§ **Material provided**:
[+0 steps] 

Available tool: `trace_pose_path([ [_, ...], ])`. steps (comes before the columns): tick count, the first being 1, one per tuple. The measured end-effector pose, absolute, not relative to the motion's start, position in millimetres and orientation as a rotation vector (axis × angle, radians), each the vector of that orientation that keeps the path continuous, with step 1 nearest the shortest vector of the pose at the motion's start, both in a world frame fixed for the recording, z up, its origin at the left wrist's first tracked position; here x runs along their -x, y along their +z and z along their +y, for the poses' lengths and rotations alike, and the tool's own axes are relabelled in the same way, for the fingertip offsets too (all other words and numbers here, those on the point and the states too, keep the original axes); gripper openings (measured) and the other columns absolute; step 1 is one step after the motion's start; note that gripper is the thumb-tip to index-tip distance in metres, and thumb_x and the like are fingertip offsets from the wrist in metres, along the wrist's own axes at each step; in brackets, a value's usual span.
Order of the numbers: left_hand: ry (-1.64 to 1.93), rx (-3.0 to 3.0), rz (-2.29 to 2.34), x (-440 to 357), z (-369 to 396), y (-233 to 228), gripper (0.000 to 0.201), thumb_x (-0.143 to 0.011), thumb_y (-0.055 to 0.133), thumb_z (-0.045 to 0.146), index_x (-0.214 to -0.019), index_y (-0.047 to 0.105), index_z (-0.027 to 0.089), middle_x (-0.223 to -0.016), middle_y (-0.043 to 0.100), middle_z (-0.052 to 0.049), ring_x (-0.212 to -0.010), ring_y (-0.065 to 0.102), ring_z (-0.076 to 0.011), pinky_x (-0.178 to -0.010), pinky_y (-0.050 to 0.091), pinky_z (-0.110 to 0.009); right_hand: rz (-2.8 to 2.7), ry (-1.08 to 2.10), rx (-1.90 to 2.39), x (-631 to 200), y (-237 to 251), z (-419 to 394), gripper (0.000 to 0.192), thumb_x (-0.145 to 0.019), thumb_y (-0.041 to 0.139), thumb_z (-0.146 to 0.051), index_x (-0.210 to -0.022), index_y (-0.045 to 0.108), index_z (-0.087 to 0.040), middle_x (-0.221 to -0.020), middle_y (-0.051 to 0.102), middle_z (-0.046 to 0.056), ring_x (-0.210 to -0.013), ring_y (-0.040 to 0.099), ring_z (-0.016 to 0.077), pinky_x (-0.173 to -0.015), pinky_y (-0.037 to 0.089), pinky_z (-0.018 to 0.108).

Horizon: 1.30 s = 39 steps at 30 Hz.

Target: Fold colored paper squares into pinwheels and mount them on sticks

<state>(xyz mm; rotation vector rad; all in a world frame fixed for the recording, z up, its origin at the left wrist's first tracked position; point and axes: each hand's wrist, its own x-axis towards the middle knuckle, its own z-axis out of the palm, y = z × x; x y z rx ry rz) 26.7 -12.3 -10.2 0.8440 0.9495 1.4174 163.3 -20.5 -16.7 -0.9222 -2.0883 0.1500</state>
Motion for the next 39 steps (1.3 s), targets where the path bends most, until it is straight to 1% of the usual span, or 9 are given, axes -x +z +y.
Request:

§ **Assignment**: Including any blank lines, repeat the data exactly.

§ **Written response**:
[+0 steps] 

Available tool: `trace_pose_path([ [_, ...], ])`. steps (comes before the columns): tick count, the first being 1, one per tuple. The measured end-effector pose, absolute, not relative to the motion's start, position in millimetres and orientation as a rotation vector (axis × angle, radians), each the vector of that orientation that keeps the path continuous, with step 1 nearest the shortest vector of the pose at the motion's start, both in a world frame fixed for the recording, z up, its origin at the left wrist's first tracked position; here x runs along their -x, y along their +z and z along their +y, for the poses' lengths and rotations alike, and the tool's own axes are relabelled in the same way, for the fingertip offsets too (all other words and numbers here, those on the point and the states too, keep the original axes); gripper openings (measured) and the other columns absolute; step 1 is one step after the motion's start; note that gripper is the thumb-tip to index-tip distance in metres, and thumb_x and the like are fingertip offsets from the wrist in metres, along the wrist's own axes at each step; in brackets, a value's usual span.
Order of the numbers: left_hand: ry (-1.64 to 1.93), rx (-3.0 to 3.0), rz (-2.29 to 2.34), x (-440 to 357), z (-369 to 396), y (-233 to 228), gripper (0.000 to 0.201), thumb_x (-0.143 to 0.011), thumb_y (-0.055 to 0.133), thumb_z (-0.045 to 0.146), index_x (-0.214 to -0.019), index_y (-0.047 to 0.105), index_z (-0.027 to 0.089), middle_x (-0.223 to -0.016), middle_y (-0.043 to 0.100), middle_z (-0.052 to 0.049), ring_x (-0.212 to -0.010), ring_y (-0.065 to 0.102), ring_z (-0.076 to 0.011), pinky_x (-0.178 to -0.010), pinky_y (-0.050 to 0.091), pinky_z (-0.110 to 0.009); right_hand: rz (-2.8 to 2.7), ry (-1.08 to 2.10), rx (-1.90 to 2.39), x (-631 to 200), y (-237 to 251), z (-419 to 394), gripper (0.000 to 0.192), thumb_x (-0.145 to 0.019), thumb_y (-0.041 to 0.139), thumb_z (-0.146 to 0.051), index_x (-0.210 to -0.022), index_y (-0.045 to 0.108), index_z (-0.087 to 0.040), middle_x (-0.221 to -0.020), middle_y (-0.051 to 0.102), middle_z (-0.046 to 0.056), ring_x (-0.210 to -0.013), ring_y (-0.040 to 0.099), ring_z (-0.016 to 0.077), pinky_x (-0.173 to -0.015), pinky_y (-0.037 to 0.089), pinky_z (-0.018 to 0.108).

Horizon: 1.30 s = 39 steps at 30 Hz.

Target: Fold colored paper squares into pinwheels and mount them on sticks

<state>(xyz mm; rotation vector rad; all in a world frame fixed for the recording, z up, its origin at the left wrist's first tracked position; point and axes: each hand's wrist, its own x-axis towards the middle knuckle, its own z-axis out of the palm, y = z × x; x y z rx ry rz) 26.7 -12.3 -10.2 0.8440 0.9495 1.4174 163.3 -20.5 -16.7 -0.9222 -2.0883 0.1500</state>
Motion for the next 39 steps (1.3 s), targets where the path bends most, until it is straight to 1% of the usual span, or 9 are given, axes -x +z +y.
Request:

No further work remains on the exercise.